Looking After Your Skin
WAS it Joan Rivers who said: "I'm tired of all this nonsense about beauty being only skin deep.
That's deep enough. What do you want - an adorable pancreas?"
In my experience most women are happy with their pancreas; it's their skin that bothers them.
And this is especially true for anyone with aggravating skin tags or blemishes such as cherry angiomas,
milia (tiny white spots) or assorted warts.
Here at the salon we can treat all these conditions easily and effectively with a mild electric current.
But its a not-particularly-glamorous side of the business many people don't know about.
Like Angie, who came in for an eyelash tint and left half an hour
later minus the cherry spots on her cleavage which had irritated her for years.
"My little boy was always touching them and drawing attention to them.
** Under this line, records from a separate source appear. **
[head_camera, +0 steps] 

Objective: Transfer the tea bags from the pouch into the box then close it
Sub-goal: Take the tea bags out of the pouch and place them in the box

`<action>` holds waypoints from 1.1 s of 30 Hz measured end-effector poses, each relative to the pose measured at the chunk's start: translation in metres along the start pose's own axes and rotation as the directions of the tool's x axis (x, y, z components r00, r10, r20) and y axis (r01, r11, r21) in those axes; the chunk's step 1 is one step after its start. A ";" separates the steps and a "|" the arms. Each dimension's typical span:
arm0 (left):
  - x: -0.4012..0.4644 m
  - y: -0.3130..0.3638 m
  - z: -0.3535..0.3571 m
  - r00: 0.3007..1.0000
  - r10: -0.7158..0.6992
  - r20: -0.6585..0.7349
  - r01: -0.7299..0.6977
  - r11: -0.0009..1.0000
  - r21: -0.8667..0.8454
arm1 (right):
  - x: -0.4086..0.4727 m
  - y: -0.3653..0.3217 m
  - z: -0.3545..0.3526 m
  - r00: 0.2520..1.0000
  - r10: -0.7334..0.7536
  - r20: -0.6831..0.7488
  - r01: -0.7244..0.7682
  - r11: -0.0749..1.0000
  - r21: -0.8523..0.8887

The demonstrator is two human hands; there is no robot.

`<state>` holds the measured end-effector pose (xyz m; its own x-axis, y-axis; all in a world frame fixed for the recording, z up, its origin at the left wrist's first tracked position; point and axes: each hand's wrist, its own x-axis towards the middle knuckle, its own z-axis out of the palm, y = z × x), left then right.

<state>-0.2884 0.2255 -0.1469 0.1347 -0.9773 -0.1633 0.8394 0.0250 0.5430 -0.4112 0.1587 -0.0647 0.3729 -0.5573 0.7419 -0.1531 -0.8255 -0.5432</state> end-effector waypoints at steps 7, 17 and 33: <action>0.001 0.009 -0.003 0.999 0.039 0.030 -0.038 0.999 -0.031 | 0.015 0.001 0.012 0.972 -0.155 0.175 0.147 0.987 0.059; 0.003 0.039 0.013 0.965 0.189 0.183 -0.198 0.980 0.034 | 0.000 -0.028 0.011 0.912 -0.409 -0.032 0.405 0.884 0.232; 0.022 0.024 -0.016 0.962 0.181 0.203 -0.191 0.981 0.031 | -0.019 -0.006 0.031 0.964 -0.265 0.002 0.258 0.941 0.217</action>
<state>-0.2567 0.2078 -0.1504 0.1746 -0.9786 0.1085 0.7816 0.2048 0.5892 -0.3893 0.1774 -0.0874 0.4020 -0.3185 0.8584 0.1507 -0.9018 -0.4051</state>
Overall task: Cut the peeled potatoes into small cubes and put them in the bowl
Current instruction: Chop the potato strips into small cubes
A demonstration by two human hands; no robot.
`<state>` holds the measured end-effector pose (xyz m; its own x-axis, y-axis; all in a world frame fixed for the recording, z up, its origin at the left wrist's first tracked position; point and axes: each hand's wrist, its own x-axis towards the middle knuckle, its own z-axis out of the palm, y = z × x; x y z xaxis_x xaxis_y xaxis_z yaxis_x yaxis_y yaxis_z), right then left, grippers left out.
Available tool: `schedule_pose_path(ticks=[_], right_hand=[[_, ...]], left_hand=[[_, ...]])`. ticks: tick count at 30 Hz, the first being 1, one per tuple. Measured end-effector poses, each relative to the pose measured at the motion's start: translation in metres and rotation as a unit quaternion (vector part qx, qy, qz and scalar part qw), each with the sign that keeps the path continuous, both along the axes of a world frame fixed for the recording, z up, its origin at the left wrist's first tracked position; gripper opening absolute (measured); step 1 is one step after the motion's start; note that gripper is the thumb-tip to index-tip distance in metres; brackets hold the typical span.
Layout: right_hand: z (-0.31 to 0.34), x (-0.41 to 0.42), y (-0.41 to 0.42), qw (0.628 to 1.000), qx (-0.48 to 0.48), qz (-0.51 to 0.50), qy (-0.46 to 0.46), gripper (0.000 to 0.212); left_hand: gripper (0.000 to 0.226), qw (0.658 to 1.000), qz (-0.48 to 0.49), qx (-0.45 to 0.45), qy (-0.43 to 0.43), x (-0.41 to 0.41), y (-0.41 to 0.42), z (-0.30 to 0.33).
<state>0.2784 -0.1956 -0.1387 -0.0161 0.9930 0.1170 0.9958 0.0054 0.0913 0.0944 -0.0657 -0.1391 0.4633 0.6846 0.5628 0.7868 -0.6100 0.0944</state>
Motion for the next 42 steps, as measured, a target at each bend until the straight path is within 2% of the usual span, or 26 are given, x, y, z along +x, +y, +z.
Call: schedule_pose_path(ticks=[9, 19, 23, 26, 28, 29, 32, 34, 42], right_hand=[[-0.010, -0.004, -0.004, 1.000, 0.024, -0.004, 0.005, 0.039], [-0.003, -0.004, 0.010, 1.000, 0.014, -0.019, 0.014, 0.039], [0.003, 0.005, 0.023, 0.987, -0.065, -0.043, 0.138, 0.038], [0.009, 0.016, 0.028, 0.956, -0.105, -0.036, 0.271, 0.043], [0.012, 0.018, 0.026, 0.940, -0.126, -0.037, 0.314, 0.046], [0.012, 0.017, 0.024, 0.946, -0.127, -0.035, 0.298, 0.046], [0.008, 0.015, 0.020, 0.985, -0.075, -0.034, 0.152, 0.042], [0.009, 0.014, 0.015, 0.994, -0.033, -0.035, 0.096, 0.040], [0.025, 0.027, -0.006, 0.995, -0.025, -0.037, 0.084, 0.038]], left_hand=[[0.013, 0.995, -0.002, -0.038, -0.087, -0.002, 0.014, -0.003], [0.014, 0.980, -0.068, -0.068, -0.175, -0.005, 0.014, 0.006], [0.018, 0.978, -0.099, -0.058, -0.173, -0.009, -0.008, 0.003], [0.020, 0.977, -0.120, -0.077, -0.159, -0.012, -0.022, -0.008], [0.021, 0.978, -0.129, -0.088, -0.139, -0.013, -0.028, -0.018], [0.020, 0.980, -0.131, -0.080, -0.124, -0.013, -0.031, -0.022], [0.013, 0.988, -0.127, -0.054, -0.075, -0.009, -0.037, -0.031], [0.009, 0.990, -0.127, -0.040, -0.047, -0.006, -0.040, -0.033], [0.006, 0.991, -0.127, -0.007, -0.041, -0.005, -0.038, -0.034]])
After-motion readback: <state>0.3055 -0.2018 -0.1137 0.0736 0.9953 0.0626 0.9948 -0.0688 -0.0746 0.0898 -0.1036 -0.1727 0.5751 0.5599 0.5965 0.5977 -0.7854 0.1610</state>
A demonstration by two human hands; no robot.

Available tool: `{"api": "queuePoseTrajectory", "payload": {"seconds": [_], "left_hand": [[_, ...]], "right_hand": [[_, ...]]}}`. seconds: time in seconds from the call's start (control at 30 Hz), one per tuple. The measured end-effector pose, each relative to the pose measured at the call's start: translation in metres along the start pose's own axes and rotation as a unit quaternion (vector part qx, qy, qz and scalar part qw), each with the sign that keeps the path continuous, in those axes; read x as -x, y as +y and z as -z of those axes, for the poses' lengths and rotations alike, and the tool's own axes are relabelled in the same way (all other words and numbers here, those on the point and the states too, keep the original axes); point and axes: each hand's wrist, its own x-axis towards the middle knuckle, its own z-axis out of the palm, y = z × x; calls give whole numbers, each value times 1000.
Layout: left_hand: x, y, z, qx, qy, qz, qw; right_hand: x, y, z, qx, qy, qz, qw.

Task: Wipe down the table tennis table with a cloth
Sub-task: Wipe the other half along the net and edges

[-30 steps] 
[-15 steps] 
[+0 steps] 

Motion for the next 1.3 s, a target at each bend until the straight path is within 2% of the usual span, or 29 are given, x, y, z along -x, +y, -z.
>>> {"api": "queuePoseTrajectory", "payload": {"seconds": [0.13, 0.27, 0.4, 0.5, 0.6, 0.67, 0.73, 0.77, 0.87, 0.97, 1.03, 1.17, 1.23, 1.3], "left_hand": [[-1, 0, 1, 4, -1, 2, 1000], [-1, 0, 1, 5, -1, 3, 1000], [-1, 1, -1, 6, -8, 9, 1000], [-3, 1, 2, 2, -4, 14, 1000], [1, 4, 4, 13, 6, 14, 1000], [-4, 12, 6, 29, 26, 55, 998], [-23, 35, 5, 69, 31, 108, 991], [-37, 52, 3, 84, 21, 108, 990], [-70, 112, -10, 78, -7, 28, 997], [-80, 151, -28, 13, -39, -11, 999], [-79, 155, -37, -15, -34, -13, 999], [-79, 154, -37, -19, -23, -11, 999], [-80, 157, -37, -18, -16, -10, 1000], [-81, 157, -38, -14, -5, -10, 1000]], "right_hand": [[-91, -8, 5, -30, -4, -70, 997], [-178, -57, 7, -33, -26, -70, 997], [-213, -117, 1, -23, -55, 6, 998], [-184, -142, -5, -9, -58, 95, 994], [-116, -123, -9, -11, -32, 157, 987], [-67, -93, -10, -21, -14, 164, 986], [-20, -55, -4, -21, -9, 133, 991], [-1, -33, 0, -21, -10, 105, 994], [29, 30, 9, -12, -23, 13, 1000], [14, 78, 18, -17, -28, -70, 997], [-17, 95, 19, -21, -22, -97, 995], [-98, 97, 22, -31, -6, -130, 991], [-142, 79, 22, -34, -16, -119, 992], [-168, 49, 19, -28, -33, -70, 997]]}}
It was very
embarrassing one day in Tesco when he pointed them out to the checkout girl and the whole of the queue behind me
heard," says Angie.
For anyone rattled by the three second sting the electric current causes, we can freeze the taps and blobs
with a nitrous oxide pen. This is painless, but may need to be repeated.
Another not-so-well-known skin treatment on offer is microdermabrasion.
This may be a mouthful, but it's
becoming increasingly popular among women of all ages.
It is a way of polishing the skin by blasting it with fine particles of mineral crystals from a hand-held
'gun'. That clears away dead cells and dirt.
Often called 'the lunch-time peel; (it only takes 30 minutes), microdermabrasion
re-surfaces the skin and stimulates
new cells and collagen. Because it only leaves a slight redness, make-up can be re-applied after an
hour and you can return to
work with a healthy glow and skin that is refined and refurbished.
More thorough than ordinary exfoliation, it minimises the appearance of fine lines, wrinkles,
uneven skin tones, blotches and
a dull, leathery or sun-damaged complexion.
After the recommended five treatments - taken about two weeks apart - the results are spectacular.